Compressing already brief accounts of the history of astronomy from a sociohistorical perspective, the story that we need to understand for our immediate purposes has two dominant features, I submit. One is the relative amount of time for science to develop statements of what is known (or believed, if we can separate conclusions based on observation and reason (whether or not the conclusions are consistent with modern understanding) from conclusions based on religious revelation (divine word)). Here are critical actors and a sketch of their contributions in time:

Note that Aristotle and Ptolemy thought that the earth was stationary (not moving) and at the center of the universe. Motions around the earth were on perfectly round spheres, because... (well, it seemed like a good idea at the time, which lasted for at least a full millennium).

What is outstanding in Thomas Kuhn's account of the copernican revolution is the clarity with which Kuhn establishes the relatively slow transition of each scientist, from an ancient view to an increaasingly modern view. Kepler, for example, attempted to hold on to notions of celestial divine design, going so far as to propose in 1595 that use of epicycles might actually support a design for planetary orbits that conformed to a series of nested regular polygons, evidence of a notion that Aristotle would have been very comfortable with. Kepler, by the way, was probably best appreciated in his day for his skill in casting horoscopes. Copernicus was a highly pious Catholic, and worked hard to tie his work to scripture. What prevented Copernicus and Kepler from the kinds of direct confrontation later experienced by Galileo was the relative obscurity of their highly mathematical writing; people didn't understand it for years (note, too, that Copernicus didn't publish until the year he died).
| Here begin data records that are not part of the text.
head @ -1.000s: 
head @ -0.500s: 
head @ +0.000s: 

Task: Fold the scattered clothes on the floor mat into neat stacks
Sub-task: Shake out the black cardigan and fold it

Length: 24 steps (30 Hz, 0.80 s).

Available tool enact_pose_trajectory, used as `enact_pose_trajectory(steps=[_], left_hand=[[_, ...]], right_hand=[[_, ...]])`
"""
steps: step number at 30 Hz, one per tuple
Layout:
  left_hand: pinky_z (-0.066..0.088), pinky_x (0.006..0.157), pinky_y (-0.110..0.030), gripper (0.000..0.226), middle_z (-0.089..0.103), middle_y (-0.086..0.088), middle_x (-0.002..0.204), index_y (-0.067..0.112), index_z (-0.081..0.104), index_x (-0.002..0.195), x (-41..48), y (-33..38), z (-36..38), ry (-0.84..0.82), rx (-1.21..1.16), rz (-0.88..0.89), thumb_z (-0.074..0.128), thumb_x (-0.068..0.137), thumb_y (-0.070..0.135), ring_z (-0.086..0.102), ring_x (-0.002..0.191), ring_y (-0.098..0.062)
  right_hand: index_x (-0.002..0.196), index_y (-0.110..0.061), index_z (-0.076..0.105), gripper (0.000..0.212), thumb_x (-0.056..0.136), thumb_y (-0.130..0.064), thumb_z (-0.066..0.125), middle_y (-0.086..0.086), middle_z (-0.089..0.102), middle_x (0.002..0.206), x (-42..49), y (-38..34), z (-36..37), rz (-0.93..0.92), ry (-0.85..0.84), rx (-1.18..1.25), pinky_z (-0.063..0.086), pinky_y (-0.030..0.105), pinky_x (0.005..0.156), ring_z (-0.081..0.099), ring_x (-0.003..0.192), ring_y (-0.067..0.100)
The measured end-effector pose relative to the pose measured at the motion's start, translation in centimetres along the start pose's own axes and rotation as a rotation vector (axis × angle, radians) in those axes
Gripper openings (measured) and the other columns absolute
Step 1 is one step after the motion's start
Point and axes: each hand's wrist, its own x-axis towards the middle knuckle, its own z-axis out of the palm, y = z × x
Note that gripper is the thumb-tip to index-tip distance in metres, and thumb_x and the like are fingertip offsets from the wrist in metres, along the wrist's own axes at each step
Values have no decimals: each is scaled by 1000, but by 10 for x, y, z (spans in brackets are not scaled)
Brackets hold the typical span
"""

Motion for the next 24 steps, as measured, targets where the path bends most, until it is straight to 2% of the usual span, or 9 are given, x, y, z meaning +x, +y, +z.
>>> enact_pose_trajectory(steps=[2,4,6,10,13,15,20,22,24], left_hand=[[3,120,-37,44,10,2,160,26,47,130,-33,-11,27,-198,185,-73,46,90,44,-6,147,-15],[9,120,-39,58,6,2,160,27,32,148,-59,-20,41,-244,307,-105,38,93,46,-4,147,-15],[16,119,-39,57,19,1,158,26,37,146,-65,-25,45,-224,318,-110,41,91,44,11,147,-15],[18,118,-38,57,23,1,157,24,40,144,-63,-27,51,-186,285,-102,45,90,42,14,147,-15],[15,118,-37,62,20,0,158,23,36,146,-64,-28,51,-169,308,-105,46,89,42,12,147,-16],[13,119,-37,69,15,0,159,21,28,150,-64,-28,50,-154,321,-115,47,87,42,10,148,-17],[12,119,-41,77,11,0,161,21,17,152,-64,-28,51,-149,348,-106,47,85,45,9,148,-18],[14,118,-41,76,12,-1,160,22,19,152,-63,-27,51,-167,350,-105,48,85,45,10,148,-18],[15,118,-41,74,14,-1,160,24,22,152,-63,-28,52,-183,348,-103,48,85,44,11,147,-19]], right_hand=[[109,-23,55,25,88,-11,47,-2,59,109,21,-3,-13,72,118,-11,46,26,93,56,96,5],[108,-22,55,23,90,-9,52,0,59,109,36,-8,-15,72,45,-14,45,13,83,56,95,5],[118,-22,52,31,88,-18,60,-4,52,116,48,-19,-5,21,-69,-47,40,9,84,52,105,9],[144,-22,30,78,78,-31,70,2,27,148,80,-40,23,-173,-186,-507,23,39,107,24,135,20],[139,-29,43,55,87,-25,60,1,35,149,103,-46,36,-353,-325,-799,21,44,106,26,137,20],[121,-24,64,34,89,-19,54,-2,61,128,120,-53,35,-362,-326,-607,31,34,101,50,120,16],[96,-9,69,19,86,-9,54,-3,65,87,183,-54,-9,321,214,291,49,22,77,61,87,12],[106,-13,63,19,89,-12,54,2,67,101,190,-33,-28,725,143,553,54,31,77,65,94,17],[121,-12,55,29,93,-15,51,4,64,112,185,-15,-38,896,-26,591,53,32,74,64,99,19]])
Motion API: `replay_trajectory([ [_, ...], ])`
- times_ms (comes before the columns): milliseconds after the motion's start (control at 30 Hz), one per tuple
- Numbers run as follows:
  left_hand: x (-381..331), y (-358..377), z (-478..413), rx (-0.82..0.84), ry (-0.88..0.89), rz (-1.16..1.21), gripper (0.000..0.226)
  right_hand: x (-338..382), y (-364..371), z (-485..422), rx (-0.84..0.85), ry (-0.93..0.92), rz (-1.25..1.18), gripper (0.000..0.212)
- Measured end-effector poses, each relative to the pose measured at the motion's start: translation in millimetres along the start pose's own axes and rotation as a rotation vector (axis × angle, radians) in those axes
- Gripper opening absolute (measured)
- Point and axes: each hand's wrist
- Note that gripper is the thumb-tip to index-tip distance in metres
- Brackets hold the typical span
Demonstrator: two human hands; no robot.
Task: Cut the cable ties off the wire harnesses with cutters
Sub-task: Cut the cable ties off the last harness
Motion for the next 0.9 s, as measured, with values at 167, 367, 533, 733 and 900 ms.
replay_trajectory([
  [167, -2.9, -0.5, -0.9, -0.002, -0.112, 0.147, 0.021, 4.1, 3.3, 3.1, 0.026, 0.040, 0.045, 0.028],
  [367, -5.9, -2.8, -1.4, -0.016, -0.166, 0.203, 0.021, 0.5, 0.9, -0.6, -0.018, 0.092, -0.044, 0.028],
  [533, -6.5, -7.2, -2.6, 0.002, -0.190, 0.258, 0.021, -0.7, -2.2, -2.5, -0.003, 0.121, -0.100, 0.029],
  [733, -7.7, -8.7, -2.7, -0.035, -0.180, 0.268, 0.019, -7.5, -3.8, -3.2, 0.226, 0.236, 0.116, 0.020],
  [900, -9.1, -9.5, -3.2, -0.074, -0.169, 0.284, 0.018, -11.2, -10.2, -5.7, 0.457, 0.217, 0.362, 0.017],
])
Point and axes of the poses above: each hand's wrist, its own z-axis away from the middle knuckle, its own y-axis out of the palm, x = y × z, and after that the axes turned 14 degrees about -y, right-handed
Jean Dietz Moss gives a more interesting picture of Galileo, revealing through rhetorical analysis of his many letters and publications Galileo's perhaps irascible nature, but certainly his distain for many of his contemporary astronomers and authorities.
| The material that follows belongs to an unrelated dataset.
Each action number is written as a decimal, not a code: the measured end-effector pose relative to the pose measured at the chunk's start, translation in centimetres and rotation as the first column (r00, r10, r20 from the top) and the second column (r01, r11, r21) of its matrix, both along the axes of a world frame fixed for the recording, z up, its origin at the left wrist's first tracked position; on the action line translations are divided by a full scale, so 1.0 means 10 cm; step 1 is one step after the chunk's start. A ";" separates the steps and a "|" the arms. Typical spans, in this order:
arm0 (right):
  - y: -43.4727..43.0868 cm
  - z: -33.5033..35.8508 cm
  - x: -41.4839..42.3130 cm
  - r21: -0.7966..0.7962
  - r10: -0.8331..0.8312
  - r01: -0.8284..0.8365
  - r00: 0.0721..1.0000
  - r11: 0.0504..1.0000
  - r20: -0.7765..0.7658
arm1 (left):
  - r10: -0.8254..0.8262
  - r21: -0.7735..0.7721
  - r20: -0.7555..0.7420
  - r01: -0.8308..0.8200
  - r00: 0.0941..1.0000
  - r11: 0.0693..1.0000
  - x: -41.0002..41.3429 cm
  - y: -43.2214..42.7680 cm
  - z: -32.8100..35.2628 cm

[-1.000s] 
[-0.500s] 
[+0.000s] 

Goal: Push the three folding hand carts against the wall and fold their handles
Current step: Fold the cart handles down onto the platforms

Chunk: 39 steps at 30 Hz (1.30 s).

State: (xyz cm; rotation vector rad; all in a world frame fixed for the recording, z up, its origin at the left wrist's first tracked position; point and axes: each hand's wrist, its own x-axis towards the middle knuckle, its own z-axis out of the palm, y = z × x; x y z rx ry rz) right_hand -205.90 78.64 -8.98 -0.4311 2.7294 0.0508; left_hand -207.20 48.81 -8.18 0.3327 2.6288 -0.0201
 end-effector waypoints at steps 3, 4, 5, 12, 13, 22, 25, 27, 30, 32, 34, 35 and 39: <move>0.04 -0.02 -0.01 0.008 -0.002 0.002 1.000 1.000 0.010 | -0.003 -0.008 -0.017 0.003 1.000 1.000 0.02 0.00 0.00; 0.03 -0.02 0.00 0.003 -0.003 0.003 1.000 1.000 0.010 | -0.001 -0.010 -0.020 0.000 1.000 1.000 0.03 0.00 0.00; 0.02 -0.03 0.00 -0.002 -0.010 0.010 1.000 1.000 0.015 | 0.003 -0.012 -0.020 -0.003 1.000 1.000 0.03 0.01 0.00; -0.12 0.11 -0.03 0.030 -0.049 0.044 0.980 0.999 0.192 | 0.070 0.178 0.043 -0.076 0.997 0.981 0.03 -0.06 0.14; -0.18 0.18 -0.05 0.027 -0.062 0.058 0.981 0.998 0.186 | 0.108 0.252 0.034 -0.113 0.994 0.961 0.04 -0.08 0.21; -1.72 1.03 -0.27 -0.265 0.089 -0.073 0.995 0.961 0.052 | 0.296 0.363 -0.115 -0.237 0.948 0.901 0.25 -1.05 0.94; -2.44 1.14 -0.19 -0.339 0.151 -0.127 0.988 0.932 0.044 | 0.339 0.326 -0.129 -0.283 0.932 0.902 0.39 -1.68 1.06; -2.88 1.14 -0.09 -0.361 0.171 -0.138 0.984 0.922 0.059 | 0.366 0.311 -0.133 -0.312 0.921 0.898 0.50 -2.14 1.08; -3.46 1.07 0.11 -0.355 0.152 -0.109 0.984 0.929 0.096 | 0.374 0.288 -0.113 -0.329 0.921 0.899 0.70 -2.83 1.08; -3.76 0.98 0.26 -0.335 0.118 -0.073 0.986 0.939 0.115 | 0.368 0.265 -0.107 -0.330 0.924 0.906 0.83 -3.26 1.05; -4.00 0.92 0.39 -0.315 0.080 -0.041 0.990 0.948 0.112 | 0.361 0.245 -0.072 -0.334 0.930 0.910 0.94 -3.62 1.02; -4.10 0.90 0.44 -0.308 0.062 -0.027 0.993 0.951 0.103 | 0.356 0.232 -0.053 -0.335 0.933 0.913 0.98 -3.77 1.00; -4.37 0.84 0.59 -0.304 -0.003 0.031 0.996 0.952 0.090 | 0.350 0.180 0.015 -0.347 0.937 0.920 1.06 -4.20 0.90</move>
What is important for our current understanding is that although these great men may not have actually individually experienced (within their own awareness or during their own lifetimes) the revolutionary changes in understanding implied by "Copernican Revolution" (or, elsewhere, "Copernican Crisis"), each made it possible for successors to view the world from a slightly different perspective. By allowing their followers a degree of freedom from nearly universal (and to a large extent enforced by the church) dogmatic views of "the truth" (as held to be revealed in scripture), each contributed to an eventually inalterable world view. It may be fair to credit Galileo with being mostly responsbile for the final break between old religion and modern science, but that is in some degree because Galileo was able to move forward only because of Copernicus, Kepler, and others.

With Issac Newton's (1643-1727) publication of Philosophić Naturalis Principia Mathematica (Mathematical Principles of Natural Philosophy) in 1687—including the three laws of motion and the concept of gravity—that astronomers had adequate tools to explain the motions (including quirks) of the planets in what would be recognized (and by then relatively unchallenged) as modern science. We'll ignore for the moment that Einstein unhinged all of this at the beginning of the 20th century.

Stirred by the importance of the early astronmers, and disturbed by the implications for religion, philosophers Francis Bacon (1561-1626) and René Descartes (1596-1650) contributed perspectives from which we can recognize the modern scientific method. Bacon's Novum Organum (The New Instrument) (1620) set the stage for improvements in logic and inductive reasoning. Descartes Discourse on the Method (1637) allowed the divide between faith based and observation based reasoning to widen. It is Bacon and Descarte to whom we should also pay homage for the scientific method and the underpinnings of the enlightenment of the eighteenth century.